▸ **The problem**
List all lines in the material below that contain "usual".

▸ **Data below**
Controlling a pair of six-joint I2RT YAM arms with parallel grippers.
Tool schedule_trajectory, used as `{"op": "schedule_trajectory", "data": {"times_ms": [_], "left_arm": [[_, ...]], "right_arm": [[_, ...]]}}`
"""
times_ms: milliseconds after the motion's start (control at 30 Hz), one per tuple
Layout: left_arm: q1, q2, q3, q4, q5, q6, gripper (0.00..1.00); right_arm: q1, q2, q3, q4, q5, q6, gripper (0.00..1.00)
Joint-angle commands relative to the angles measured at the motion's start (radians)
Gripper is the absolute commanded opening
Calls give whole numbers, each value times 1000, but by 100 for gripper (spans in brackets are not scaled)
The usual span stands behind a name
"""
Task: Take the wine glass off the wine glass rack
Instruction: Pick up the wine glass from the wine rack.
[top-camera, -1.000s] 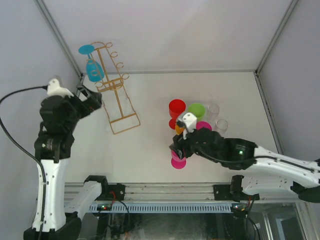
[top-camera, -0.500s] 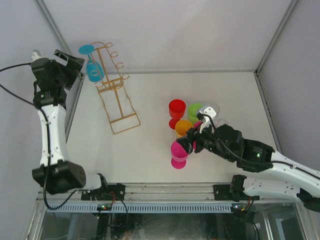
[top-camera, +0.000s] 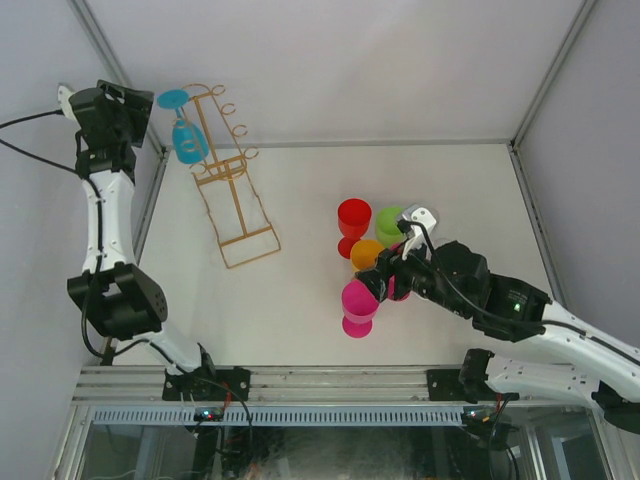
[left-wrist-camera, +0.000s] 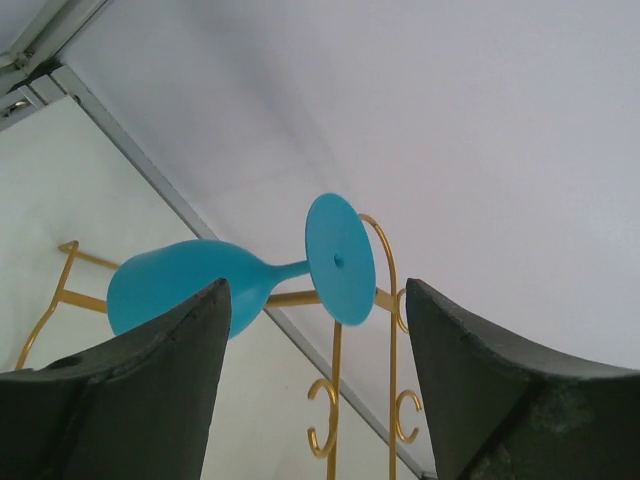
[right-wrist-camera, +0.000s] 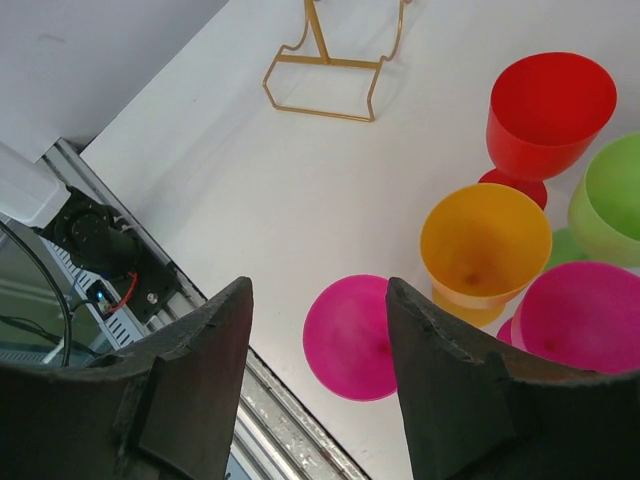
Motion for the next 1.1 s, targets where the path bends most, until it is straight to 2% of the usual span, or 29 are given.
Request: {"op": "schedule_trajectory", "data": {"times_ms": [0,167,367,700,933,1067], "left_arm": [[-8,61,84,73,12,-52,72],[-23,129,137,87,40,-55,60],[-35,161,189,52,45,-41,51],[-42,180,189,45,47,-44,25],[-44,188,200,42,20,-33,19],[-46,173,196,34,-6,-20,13]], "right_arm": [[-28,6,-3,29,-41,-29,56],[-49,16,-3,22,-60,-37,56],[-70,17,-14,27,-80,-39,56],[-86,8,-14,23,-95,-40,56],[-89,3,-14,12,-95,-39,56],[-90,7,-16,15,-97,-39,56]]}}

▸ **Written response**
The usual span stands behind a name
Motion for the next 1.1 s, targets where the path bends most, until it is straight to 2% of the usual span, or 29 are given.

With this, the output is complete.